Problem requirements – Exact copies of all the lines below are wanted, without a single picture.

[Source data]
---

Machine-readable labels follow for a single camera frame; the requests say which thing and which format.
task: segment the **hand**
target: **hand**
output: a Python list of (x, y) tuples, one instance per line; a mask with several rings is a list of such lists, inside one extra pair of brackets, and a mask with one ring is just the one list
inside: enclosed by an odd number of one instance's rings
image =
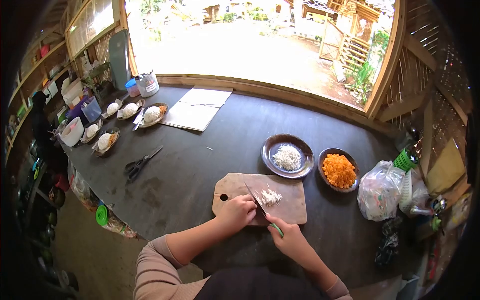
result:
[(307, 271), (313, 271), (321, 260), (303, 236), (300, 227), (296, 224), (287, 224), (282, 219), (270, 214), (266, 214), (266, 218), (270, 223), (275, 223), (283, 232), (282, 238), (278, 230), (272, 226), (268, 227), (275, 246)]
[(247, 226), (255, 217), (257, 205), (250, 195), (238, 196), (227, 201), (216, 217), (221, 227), (234, 234)]

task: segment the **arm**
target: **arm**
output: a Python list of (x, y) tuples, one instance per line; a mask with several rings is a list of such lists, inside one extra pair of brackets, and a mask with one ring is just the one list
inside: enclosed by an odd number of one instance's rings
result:
[(240, 231), (255, 217), (256, 208), (252, 197), (239, 196), (228, 201), (215, 219), (149, 242), (138, 256), (134, 299), (195, 298), (208, 278), (183, 284), (177, 269), (206, 248)]
[(182, 265), (213, 246), (239, 232), (255, 217), (257, 205), (249, 195), (228, 201), (220, 214), (197, 227), (167, 235), (167, 244), (175, 259)]
[(269, 226), (275, 246), (286, 256), (293, 259), (307, 271), (312, 280), (333, 299), (349, 296), (349, 291), (343, 282), (335, 275), (310, 246), (300, 231), (298, 225), (285, 223), (282, 219), (267, 214), (266, 218), (275, 223), (284, 233)]

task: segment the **beige sleeve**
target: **beige sleeve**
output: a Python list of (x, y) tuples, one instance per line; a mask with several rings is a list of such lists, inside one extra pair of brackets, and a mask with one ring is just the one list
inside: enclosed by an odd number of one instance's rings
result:
[(191, 300), (208, 280), (183, 284), (177, 272), (183, 265), (173, 257), (165, 237), (149, 242), (138, 255), (133, 291), (136, 300)]
[(336, 283), (325, 292), (332, 300), (353, 300), (347, 286), (345, 286), (338, 276)]

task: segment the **blue lid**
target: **blue lid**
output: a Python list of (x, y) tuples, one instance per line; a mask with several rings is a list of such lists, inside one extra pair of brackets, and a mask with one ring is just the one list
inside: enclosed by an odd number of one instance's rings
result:
[(125, 84), (125, 87), (129, 88), (129, 87), (136, 86), (136, 85), (137, 85), (137, 83), (135, 82), (135, 78), (133, 78)]

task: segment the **dirt floor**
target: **dirt floor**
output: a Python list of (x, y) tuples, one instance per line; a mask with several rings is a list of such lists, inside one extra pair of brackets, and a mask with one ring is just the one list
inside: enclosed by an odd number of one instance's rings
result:
[[(55, 267), (75, 273), (79, 299), (132, 299), (137, 257), (147, 241), (101, 228), (95, 214), (85, 209), (72, 191), (66, 196), (55, 227)], [(184, 283), (203, 278), (202, 271), (192, 264), (179, 274)]]
[(319, 45), (294, 35), (294, 28), (273, 31), (268, 22), (159, 27), (161, 42), (148, 29), (129, 23), (140, 72), (206, 74), (278, 84), (363, 108), (339, 84), (331, 62), (319, 59)]

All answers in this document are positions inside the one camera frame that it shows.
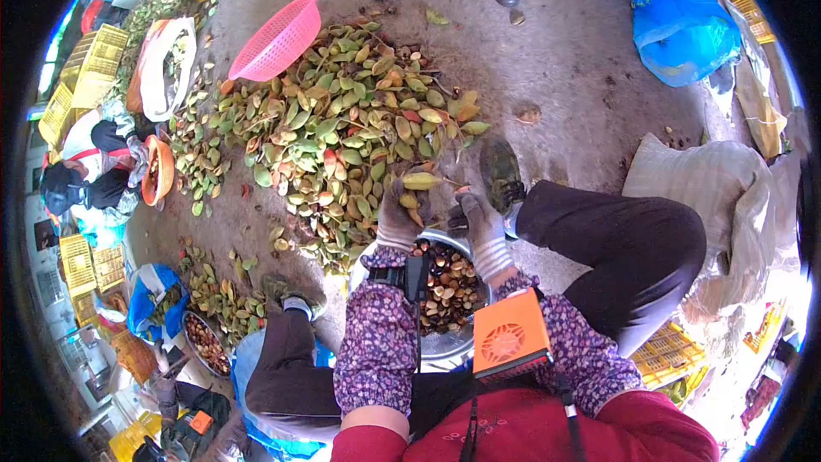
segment pile of nuts
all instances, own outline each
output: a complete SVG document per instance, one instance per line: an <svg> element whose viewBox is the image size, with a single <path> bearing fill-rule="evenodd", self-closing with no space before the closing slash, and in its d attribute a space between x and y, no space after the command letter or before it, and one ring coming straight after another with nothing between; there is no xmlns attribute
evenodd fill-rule
<svg viewBox="0 0 821 462"><path fill-rule="evenodd" d="M476 276L473 264L458 249L444 243L419 240L413 255L428 252L432 256L428 275L428 299L419 304L422 335L457 331L468 317L484 306L478 290L484 284Z"/></svg>
<svg viewBox="0 0 821 462"><path fill-rule="evenodd" d="M186 333L188 340L194 345L197 353L203 358L209 367L222 376L231 374L231 366L228 364L228 355L222 349L219 339L213 331L200 321L193 314L186 316Z"/></svg>

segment blue plastic bag
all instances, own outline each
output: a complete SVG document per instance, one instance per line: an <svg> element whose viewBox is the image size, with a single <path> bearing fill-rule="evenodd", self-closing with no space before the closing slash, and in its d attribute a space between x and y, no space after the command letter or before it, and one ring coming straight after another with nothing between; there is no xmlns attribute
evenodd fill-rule
<svg viewBox="0 0 821 462"><path fill-rule="evenodd" d="M710 75L739 55L741 32L716 0L633 0L641 62L672 87Z"/></svg>
<svg viewBox="0 0 821 462"><path fill-rule="evenodd" d="M265 447L275 460L311 459L317 451L325 447L323 442L303 441L283 432L274 432L248 412L245 404L245 388L251 379L260 360L262 344L265 340L265 329L247 335L234 350L231 361L231 381L234 384L236 405L242 411L245 430L248 436ZM334 354L319 342L316 342L316 365L327 366Z"/></svg>
<svg viewBox="0 0 821 462"><path fill-rule="evenodd" d="M150 343L162 338L163 328L168 337L176 337L182 329L182 315L191 298L179 275L164 264L145 264L136 271L135 278L126 320L128 330ZM180 301L165 313L163 325L155 325L149 321L149 316L154 311L154 304L159 303L166 291L174 284L180 285L182 295Z"/></svg>

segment hand
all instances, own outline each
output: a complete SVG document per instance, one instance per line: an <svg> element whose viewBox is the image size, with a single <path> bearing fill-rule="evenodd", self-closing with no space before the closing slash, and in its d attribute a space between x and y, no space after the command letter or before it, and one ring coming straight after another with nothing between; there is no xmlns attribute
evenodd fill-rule
<svg viewBox="0 0 821 462"><path fill-rule="evenodd" d="M131 156L137 160L137 166L149 164L149 148L146 147L145 143L141 142L139 138L130 136L126 140L126 145L128 145L128 151L131 152Z"/></svg>
<svg viewBox="0 0 821 462"><path fill-rule="evenodd" d="M513 266L505 242L500 215L484 195L472 192L457 195L459 205L451 209L448 232L466 237L470 243L473 266L482 280L489 282Z"/></svg>
<svg viewBox="0 0 821 462"><path fill-rule="evenodd" d="M415 168L409 173L416 173L416 171L424 170ZM419 226L416 221L413 221L408 215L407 209L399 203L399 197L404 192L405 187L402 185L402 178L394 180L391 187L385 190L385 195L382 197L382 207L379 209L376 243L409 252L424 228ZM418 210L427 210L428 192L416 191L415 193L416 199L419 201Z"/></svg>

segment white bag
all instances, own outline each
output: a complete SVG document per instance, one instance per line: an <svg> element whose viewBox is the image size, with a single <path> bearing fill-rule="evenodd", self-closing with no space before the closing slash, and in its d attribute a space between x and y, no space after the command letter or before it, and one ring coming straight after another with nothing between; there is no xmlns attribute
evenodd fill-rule
<svg viewBox="0 0 821 462"><path fill-rule="evenodd" d="M777 191L764 161L738 142L684 151L644 136L622 190L692 207L707 233L703 267L682 305L688 323L710 323L765 292L775 254Z"/></svg>
<svg viewBox="0 0 821 462"><path fill-rule="evenodd" d="M185 58L181 63L177 93L174 96L173 102L168 104L165 97L165 79L163 78L162 62L165 60L165 56L171 51L180 33L185 33L187 36L190 36L190 38L186 45ZM148 46L148 51L144 54L145 66L143 66L142 76L139 81L139 95L143 101L143 112L151 121L167 121L186 98L191 66L194 64L194 58L196 57L196 47L197 37L194 31L193 18L175 18L169 20L168 25L163 28L159 38Z"/></svg>

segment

---

Result of this task –
Machine-readable labels follow for a single camera frame; the requests say which thing and which format.
task: segment the **hand**
target: **hand**
output: a Python list of (x, y) tuples, one instance per line; a mask with several rings is a list of such lists, inside one extra pair of brackets, and a mask with one ring is just the one list
inside: enclosed by an odd number of one instance's rings
image =
result:
[(307, 271), (313, 271), (321, 260), (303, 236), (300, 227), (296, 224), (287, 224), (282, 219), (270, 214), (266, 214), (266, 218), (270, 223), (275, 223), (283, 232), (282, 238), (278, 230), (272, 226), (268, 227), (275, 246)]
[(247, 226), (255, 217), (257, 205), (250, 195), (238, 196), (227, 201), (216, 217), (221, 227), (234, 234)]

task: segment the **arm**
target: **arm**
output: a Python list of (x, y) tuples, one instance per line; a mask with several rings is a list of such lists, inside one extra pair of brackets, and a mask with one ring is just the one list
inside: enclosed by an odd number of one instance's rings
result:
[(240, 231), (255, 217), (256, 208), (252, 197), (239, 196), (228, 201), (215, 219), (149, 242), (138, 256), (134, 299), (195, 298), (208, 278), (183, 284), (177, 269), (206, 248)]
[(182, 265), (213, 246), (239, 232), (255, 217), (257, 205), (249, 195), (228, 201), (220, 214), (197, 227), (167, 235), (167, 244), (175, 259)]
[(269, 226), (275, 246), (286, 256), (293, 259), (307, 271), (312, 280), (333, 299), (349, 296), (349, 291), (343, 282), (335, 275), (310, 246), (300, 231), (298, 225), (285, 223), (282, 219), (267, 214), (266, 218), (275, 223), (284, 233)]

task: segment the **beige sleeve**
target: **beige sleeve**
output: a Python list of (x, y) tuples, one instance per line; a mask with several rings is a list of such lists, inside one extra pair of brackets, and a mask with one ring is just the one list
inside: enclosed by an odd number of one instance's rings
result:
[(191, 300), (208, 280), (183, 284), (177, 272), (183, 265), (173, 257), (165, 237), (149, 242), (138, 255), (133, 291), (136, 300)]
[(336, 283), (325, 292), (332, 300), (353, 300), (347, 286), (345, 286), (338, 276)]

task: segment the **blue lid**
target: **blue lid**
output: a Python list of (x, y) tuples, one instance per line; a mask with several rings is a list of such lists, inside one extra pair of brackets, and a mask with one ring is just the one list
inside: enclosed by an odd number of one instance's rings
result:
[(125, 84), (125, 87), (129, 88), (129, 87), (136, 86), (136, 85), (137, 85), (137, 83), (135, 82), (135, 78), (133, 78)]

task: segment the **dirt floor**
target: **dirt floor**
output: a Python list of (x, y) tuples, one instance per line; a mask with several rings is a list of such lists, inside one extra pair of brackets, and a mask with one ring is just the one list
inside: enclosed by an odd number of one instance's rings
result:
[[(55, 267), (75, 273), (79, 299), (132, 299), (137, 257), (147, 241), (101, 228), (95, 214), (85, 209), (72, 191), (66, 196), (55, 227)], [(184, 283), (203, 278), (202, 271), (192, 264), (179, 274)]]
[(319, 45), (294, 35), (294, 28), (273, 31), (268, 22), (159, 27), (161, 42), (148, 29), (129, 23), (140, 72), (206, 74), (278, 84), (363, 108), (339, 84), (331, 62), (319, 59)]

All answers in this document are positions inside the one camera frame that it shows.
segment pile of nuts
all instances, own outline each
output: a complete SVG document per instance, one instance per line: an <svg> element whose viewBox is the image size, with a single <path> bearing fill-rule="evenodd", self-closing with no space before the closing slash, and in its d attribute a space between x and y, no space after the command letter or before it, and one ring coming straight after another with nothing between; there is no xmlns attribute
evenodd fill-rule
<svg viewBox="0 0 821 462"><path fill-rule="evenodd" d="M476 276L473 264L458 249L444 243L419 240L413 255L428 252L432 256L428 275L428 299L419 304L422 335L457 331L468 317L484 306L478 290L484 284Z"/></svg>
<svg viewBox="0 0 821 462"><path fill-rule="evenodd" d="M186 333L188 340L194 345L197 353L203 358L209 367L222 376L231 374L231 366L228 364L228 355L222 349L219 339L213 331L200 321L193 314L186 316Z"/></svg>

segment blue plastic bag
all instances, own outline each
output: a complete SVG document per instance, one instance per line: an <svg> element whose viewBox is the image size, with a single <path> bearing fill-rule="evenodd", self-closing with no space before the closing slash, and in its d attribute a space between x and y, no space after the command letter or before it, and one ring coming straight after another with nothing between; there is no xmlns attribute
evenodd fill-rule
<svg viewBox="0 0 821 462"><path fill-rule="evenodd" d="M710 75L739 55L741 32L716 0L633 0L641 62L672 87Z"/></svg>
<svg viewBox="0 0 821 462"><path fill-rule="evenodd" d="M265 447L275 460L311 459L317 451L325 447L323 442L303 441L283 432L274 432L248 412L245 404L245 388L251 379L260 360L262 344L265 340L265 329L247 335L234 350L231 361L231 381L234 384L236 405L242 411L245 430L248 436ZM334 354L319 342L316 342L316 365L327 366Z"/></svg>
<svg viewBox="0 0 821 462"><path fill-rule="evenodd" d="M150 343L162 338L163 328L168 337L176 337L182 329L182 315L191 298L179 275L164 264L145 264L136 271L135 278L126 320L128 330ZM180 301L165 313L163 325L155 325L149 321L149 316L154 311L154 304L159 303L166 291L174 284L180 285L182 295Z"/></svg>

segment hand
all instances, own outline each
output: a complete SVG document per instance, one instance per line: an <svg> element whose viewBox is the image size, with a single <path> bearing fill-rule="evenodd", self-closing with no space before the closing slash, and in its d attribute a space between x and y, no space after the command letter or before it, and one ring coming straight after another with nothing between; there is no xmlns attribute
evenodd fill-rule
<svg viewBox="0 0 821 462"><path fill-rule="evenodd" d="M131 156L137 160L137 166L149 164L149 148L146 147L145 143L141 142L139 138L130 136L126 140L126 145L128 145L128 151L131 152Z"/></svg>
<svg viewBox="0 0 821 462"><path fill-rule="evenodd" d="M513 266L505 242L500 215L484 195L472 192L457 195L459 205L451 209L448 232L466 237L470 243L473 266L482 280L489 282Z"/></svg>
<svg viewBox="0 0 821 462"><path fill-rule="evenodd" d="M415 168L409 173L416 173L416 171L424 170ZM419 226L416 221L413 221L408 215L407 209L399 203L399 197L404 192L405 187L402 185L402 178L394 180L391 187L385 190L385 195L382 197L382 207L379 209L376 243L409 252L424 228ZM418 210L427 210L428 192L416 191L415 193L416 199L419 201Z"/></svg>

segment white bag
all instances, own outline each
output: a complete SVG document per instance, one instance per line: an <svg> element whose viewBox is the image size, with a single <path> bearing fill-rule="evenodd", self-closing with no space before the closing slash, and in its d attribute a space between x and y, no space after the command letter or before it, and one ring coming straight after another with nothing between; there is no xmlns attribute
evenodd fill-rule
<svg viewBox="0 0 821 462"><path fill-rule="evenodd" d="M777 191L764 161L738 142L684 151L644 136L622 190L692 207L707 233L703 267L682 305L688 323L710 323L765 292L775 254Z"/></svg>
<svg viewBox="0 0 821 462"><path fill-rule="evenodd" d="M185 58L181 63L177 93L174 96L173 102L168 104L165 97L165 79L163 78L162 62L165 60L165 56L171 51L180 33L185 33L187 36L190 36L190 38L186 45ZM148 46L148 51L144 54L145 66L143 66L142 76L139 81L139 95L143 101L143 112L151 121L167 121L186 98L191 66L194 64L194 58L196 57L196 47L197 37L194 31L193 18L175 18L169 20L168 25L163 28L159 38Z"/></svg>

segment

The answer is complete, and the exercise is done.